Witness Jason Campbell throwing his worst pass of the day, an interception to the Saints' Jonathan Vilma with 30 seconds left and the Redskins a mere ten yards from a winning field goal. And then there's fullback Mike Sellers, failing to protect the football in overtime, giving the Saints the ball and leading to the eventual winning score.

Witness Laron "Hit Stick" Landry and the defense allowing Drew Brees and the Saints offense to travel, with no timeouts and the game on the line, 80 yards in 33 seconds. The offense didn't even need to spike the ball to stop the clock once, because Brees completed his passes to players going out of bounds--the very area the defense was supposed to protect. And witness Landry getting faked out by the same double move he was faked out on for an earlier 40-yard touchdown, this time for--surprise!--a 53-yard touchdown to tie the game. This was the very area the defense was...oh, never mind.

And if you can stomach it, witness Shaun Suisham completely botching that 23-yard field goal that would have virtually won the game. Wasn't even close.

This was the game to redeem the season. Snydely Whiplash, Zorn, Sherm In the Box, and the organization could have held its head high and said that, despite losing to Dallas, failing in Philly, and being embarrassed in Detroit, they have a team that has learned to win.

Unfortunately, the fans can only conclude that the Redskins have learned better how to lose. Only now they can do so in the biggest, worst way possible.

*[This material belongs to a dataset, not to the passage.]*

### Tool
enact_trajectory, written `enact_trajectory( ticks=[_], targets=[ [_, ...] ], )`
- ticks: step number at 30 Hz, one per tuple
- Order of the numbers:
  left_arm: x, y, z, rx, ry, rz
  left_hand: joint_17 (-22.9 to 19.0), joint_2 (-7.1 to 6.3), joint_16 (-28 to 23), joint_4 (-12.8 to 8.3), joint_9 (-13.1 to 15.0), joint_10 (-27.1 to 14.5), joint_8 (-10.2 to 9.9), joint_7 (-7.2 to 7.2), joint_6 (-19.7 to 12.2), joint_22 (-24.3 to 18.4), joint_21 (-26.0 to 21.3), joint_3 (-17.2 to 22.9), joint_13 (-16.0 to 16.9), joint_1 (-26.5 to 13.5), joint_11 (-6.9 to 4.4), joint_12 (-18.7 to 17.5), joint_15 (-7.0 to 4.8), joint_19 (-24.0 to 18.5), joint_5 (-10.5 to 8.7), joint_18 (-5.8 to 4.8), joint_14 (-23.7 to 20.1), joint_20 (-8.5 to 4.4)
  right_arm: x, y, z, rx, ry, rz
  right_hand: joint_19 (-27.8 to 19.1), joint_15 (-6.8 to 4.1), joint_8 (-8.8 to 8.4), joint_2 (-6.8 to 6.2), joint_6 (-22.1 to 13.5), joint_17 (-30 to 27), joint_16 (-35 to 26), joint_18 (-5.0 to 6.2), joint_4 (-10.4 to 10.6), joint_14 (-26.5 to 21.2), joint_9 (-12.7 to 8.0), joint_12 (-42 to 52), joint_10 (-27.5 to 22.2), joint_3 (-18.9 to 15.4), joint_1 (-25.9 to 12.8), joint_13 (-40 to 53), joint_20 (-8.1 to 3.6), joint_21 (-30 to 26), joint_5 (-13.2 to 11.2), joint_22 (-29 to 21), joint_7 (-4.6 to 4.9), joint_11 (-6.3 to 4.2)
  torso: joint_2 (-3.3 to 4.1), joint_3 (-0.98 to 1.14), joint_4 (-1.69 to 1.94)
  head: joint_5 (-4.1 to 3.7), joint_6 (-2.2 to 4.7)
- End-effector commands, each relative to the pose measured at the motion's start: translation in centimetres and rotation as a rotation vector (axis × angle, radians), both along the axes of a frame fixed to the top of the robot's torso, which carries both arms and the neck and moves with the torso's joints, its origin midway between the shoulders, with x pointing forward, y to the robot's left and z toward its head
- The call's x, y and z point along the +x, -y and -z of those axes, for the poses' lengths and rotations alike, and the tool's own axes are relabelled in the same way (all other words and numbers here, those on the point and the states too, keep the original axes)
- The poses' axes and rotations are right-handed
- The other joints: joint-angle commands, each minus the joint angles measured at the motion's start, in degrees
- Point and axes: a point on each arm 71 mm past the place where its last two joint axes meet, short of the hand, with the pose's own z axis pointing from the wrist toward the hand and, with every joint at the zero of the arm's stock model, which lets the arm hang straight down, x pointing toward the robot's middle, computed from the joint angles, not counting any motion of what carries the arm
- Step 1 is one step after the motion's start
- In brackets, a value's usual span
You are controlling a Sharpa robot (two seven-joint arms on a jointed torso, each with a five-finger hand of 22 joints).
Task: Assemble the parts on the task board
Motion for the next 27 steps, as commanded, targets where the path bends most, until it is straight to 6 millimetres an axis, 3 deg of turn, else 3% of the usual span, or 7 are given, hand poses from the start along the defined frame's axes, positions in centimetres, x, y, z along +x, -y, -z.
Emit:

OFFENSE: B-. Campbell, Devin Thomas, and Fred Davis were cruising toward a perfect score; sadly their overall good performances are footnotes in what New Orleans radio called "one of the greatest wins in Saints history."
DEFENSE: D. Memo to any sports TV commentators covering the Redskins: please stop celebrating the high statistical ranking of the Redskins defense. They're really not that good when it counts.
Sp. TEAMS: D. Currently Coach Zorn explained the missed field goal postgame, saying that the snap from center was high and that Suisham wasn't prepared for the ball to be placed on the ground so hard. What he should have said was "Yeah, he screwed up. He wasn't alone in screwing up today, but make no mistake, Suisham is paid a lot of money to do the one thing that he didn't do today."
COACHING: A. Coaches don't bite double moves, don't miss easy field goals, and don't fumble the ball. The gameplan against New Orleans was perfect, though not perfectly executed.
OWNERSHIP: F. A shocking loss and no candid views of Snydely in his luxury box, FOX?

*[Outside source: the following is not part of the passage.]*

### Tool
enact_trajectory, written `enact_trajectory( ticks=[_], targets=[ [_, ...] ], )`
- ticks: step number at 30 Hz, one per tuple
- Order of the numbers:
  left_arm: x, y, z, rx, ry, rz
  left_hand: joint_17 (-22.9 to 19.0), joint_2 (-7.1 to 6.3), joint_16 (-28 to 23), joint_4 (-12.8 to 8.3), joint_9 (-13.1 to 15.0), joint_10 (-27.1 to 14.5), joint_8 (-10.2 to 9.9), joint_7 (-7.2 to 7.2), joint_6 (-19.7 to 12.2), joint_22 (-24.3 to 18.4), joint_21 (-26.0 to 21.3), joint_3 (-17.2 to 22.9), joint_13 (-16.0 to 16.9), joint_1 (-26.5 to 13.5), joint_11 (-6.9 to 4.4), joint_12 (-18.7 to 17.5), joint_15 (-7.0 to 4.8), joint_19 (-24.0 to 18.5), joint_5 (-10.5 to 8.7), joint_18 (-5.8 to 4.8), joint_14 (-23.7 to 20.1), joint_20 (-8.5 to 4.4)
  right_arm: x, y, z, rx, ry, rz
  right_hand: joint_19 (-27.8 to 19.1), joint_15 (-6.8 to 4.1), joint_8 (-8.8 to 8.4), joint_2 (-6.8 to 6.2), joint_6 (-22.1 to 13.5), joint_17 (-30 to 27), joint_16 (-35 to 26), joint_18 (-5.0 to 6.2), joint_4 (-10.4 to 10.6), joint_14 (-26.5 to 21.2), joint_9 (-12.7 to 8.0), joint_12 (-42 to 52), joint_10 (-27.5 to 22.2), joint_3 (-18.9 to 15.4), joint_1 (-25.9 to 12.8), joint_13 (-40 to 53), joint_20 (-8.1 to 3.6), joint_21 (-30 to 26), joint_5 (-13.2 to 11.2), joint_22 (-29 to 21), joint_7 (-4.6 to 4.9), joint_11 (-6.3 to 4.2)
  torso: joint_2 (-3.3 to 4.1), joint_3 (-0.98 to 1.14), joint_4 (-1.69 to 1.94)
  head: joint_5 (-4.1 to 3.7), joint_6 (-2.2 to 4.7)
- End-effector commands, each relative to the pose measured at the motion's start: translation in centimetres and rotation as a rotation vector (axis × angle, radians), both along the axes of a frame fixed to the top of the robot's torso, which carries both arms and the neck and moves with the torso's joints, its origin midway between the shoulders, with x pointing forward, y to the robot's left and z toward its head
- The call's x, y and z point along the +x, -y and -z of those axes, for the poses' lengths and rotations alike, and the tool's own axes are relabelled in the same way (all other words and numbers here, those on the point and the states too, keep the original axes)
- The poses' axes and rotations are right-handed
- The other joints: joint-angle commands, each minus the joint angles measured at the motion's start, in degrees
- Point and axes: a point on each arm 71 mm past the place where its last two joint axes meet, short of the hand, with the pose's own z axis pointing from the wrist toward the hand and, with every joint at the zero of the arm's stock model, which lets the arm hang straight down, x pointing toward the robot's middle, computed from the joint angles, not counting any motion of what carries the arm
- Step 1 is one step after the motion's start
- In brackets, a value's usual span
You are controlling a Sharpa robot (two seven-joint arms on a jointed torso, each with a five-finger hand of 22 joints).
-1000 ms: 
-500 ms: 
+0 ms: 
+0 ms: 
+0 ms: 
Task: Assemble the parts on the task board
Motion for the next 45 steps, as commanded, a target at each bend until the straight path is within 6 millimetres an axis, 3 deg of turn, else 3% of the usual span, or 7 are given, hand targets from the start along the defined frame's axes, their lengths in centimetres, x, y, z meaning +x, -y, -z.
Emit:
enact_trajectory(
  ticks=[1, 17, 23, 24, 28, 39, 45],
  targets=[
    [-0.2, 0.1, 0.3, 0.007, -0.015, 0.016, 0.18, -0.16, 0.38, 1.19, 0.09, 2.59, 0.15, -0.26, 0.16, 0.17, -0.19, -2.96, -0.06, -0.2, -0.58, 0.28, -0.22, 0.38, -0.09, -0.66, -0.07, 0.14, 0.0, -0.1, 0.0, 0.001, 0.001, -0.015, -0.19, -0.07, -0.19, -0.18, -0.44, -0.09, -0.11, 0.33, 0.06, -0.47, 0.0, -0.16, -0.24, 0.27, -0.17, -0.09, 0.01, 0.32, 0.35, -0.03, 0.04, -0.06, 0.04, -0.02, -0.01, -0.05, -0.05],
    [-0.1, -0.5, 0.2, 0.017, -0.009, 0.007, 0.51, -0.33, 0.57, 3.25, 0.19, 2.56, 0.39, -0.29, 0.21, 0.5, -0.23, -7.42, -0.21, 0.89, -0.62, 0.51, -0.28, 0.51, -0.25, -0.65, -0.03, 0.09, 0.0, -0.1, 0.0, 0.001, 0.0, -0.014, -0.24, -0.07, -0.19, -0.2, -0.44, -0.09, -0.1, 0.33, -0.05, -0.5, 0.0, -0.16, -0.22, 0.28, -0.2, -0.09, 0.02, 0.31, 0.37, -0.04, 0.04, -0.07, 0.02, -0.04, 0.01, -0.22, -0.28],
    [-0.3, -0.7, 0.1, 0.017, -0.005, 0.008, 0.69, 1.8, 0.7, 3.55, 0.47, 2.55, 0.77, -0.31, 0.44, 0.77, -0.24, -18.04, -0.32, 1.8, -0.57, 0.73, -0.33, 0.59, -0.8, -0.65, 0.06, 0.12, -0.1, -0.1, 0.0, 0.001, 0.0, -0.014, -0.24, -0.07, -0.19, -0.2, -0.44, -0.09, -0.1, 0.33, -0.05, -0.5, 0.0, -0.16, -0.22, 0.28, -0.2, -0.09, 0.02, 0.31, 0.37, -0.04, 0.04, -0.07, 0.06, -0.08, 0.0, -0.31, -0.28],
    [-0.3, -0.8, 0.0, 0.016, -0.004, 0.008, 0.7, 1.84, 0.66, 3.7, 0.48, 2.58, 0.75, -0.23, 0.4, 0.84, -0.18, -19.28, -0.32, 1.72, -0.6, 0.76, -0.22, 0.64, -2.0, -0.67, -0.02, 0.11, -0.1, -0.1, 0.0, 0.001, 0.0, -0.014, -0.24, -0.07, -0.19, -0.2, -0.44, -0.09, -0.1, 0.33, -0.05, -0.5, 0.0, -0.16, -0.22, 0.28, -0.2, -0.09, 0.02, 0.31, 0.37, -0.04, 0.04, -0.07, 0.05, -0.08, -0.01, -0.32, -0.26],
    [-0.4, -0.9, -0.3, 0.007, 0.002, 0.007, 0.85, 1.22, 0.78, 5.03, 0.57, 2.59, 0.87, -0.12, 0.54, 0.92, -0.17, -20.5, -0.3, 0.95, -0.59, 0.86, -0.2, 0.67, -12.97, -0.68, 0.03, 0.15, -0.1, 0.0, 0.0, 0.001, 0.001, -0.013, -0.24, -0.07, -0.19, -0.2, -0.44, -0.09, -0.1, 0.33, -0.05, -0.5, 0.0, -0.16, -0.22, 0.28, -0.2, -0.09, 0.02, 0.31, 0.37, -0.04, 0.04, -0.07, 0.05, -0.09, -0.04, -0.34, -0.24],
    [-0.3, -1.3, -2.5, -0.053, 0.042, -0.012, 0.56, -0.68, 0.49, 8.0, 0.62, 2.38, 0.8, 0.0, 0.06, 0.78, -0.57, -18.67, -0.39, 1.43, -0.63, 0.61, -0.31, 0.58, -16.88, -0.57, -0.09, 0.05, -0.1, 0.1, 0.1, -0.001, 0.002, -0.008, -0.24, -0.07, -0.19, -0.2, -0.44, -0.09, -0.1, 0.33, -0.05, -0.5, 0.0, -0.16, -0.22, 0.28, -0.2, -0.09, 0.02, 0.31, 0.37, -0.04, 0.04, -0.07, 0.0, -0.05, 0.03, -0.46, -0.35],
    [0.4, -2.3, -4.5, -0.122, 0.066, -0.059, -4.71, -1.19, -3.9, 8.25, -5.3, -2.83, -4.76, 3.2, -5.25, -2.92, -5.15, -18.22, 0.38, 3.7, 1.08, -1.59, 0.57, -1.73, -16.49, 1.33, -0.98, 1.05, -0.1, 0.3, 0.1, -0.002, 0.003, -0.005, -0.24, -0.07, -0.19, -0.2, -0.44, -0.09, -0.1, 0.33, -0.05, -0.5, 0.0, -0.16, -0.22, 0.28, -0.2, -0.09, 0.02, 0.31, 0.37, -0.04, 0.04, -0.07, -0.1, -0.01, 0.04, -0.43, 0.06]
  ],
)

I have been saying for some time now that the Redskins have mastered the art of playing up or down to the level of their opponents. Weeks ago, the Oakland Raiders looked like the one guaranteed win for Washington. Now, after they have knocked off the World Champion Pittsburgh Steelers, the AFC North-leading Cincinnati Bengals, and the NFC East-leading Philadelphia Eagles, it's hardly a foregone conclusion. The Raiders, statistically, are horrible. They are 31st in points and total yards. They're dead last in passing yards. Is it possible for Washington to go toe to toe with the best in the NFL, then do the same with the worst? Absolutely. But Campbell continues his improved management of the offense and the Redskins win, 21-13.